This PyPi package contains the Python APIs for using Paimon.
Pypaimon requires Python 3.6+.
The core dependencies are listed in dev/requirements.txt. The development dependencies are listed in dev/requirements-dev.txt.
You can build the source package by executing the following command:
python3 setup.py sdist
The package is under dist/. Then you can install the package by executing the following command:
pip3 install dist/*.tar.gz
The command will install the package and core dependencies to your local Python environment.
pypaimon supports HDFS through a pure-protocol client based on hdfs-native (Rust + PyO3). Use it when you want HDFS access without installing Hadoop, a JDK, libhdfs, or wrestling with CLASSPATH / LD_LIBRARY_PATH.
Install with the optional extra:
pip install 'pypaimon[hdfs]'
The native backend requires Python 3.10+ (and is unavailable on Windows). On older interpreters the extra is skipped, so pypaimon still installs — keep using the legacy pyarrow (libhdfs/JVM) backend there via hdfs.client.impl=pyarrow.
For hdfs:// and viewfs:// URIs this backend is now the default. Switch back to the legacy libhdfs (JNI) path with:
catalog = CatalogFactory.create({ "warehouse": "hdfs://ns1/warehouse", "hdfs.client.impl": "pyarrow", # default: "native" })
The client still needs to know about NameNode addresses, HA failover groups, and viewfs mount tables. Three options:
Local xml — set HADOOP_CONF_DIR (or the hdfs.conf-dir option) to a directory containing core-site.xml / hdfs-site.xml. Only the xml is required; no Hadoop binaries or JDK.
Catalog options (REST-friendly) — pass the original Hadoop key/values directly in catalog options. Keys with prefixes dfs., fs., hadoop., ipc., io. are forwarded as-is. A REST catalog can deliver these in its response, giving a fully zero-file client experience:
CatalogFactory.create({ "warehouse": "viewfs://cluster/warehouse", "dfs.nameservices": "ns1", "dfs.ha.namenodes.ns1": "nn1,nn2", "dfs.namenode.rpc-address.ns1.nn1": "host-1:8020", "dfs.namenode.rpc-address.ns1.nn2": "host-2:8020", "fs.viewfs.mounttable.cluster.link./prod": "hdfs://ns1/prod", })
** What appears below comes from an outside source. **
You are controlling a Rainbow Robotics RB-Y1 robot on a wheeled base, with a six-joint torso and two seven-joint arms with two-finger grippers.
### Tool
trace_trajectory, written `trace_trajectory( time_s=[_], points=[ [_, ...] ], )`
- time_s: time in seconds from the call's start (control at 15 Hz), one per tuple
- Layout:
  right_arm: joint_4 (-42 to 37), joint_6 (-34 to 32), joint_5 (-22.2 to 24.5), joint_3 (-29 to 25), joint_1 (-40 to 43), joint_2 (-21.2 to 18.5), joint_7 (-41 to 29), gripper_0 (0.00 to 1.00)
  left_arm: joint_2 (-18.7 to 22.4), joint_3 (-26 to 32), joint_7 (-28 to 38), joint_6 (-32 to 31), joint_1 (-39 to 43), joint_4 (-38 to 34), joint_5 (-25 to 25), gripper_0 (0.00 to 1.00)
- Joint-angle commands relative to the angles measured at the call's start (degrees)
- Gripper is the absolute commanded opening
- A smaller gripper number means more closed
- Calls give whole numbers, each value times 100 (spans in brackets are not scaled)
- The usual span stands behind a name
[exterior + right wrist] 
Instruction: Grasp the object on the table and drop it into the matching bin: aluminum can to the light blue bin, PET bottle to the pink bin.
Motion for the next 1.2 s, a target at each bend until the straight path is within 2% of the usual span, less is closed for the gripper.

Namespaced overrides — use hdfs.config.<key> to forward any other Hadoop key not covered by the prefix whitelist.
The three sources can be combined; catalog options take precedence over xml.
A secured cluster still needs the GSSAPI system library (libgssapi-krb5-2 on Debian/Ubuntu, krb5 via Homebrew on macOS, krb5-libs on RHEL) plus a krb5.conf. Provide credentials by either:
kinit yourself and pointing KRB5CCNAME at the cache, orsecurity.kerberos.login.principal and security.kerberos.login.keytab in catalog options — pypaimon will run kinit for you.If the native backend fails to initialise (e.g. wheel missing on an unsupported platform such as Windows), pypaimon automatically falls back to the pyarrow (libhdfs/JVM) path and logs a warning. Disable the fallback with hdfs.client.fallback-to-pyarrow=false if you want hard failures instead.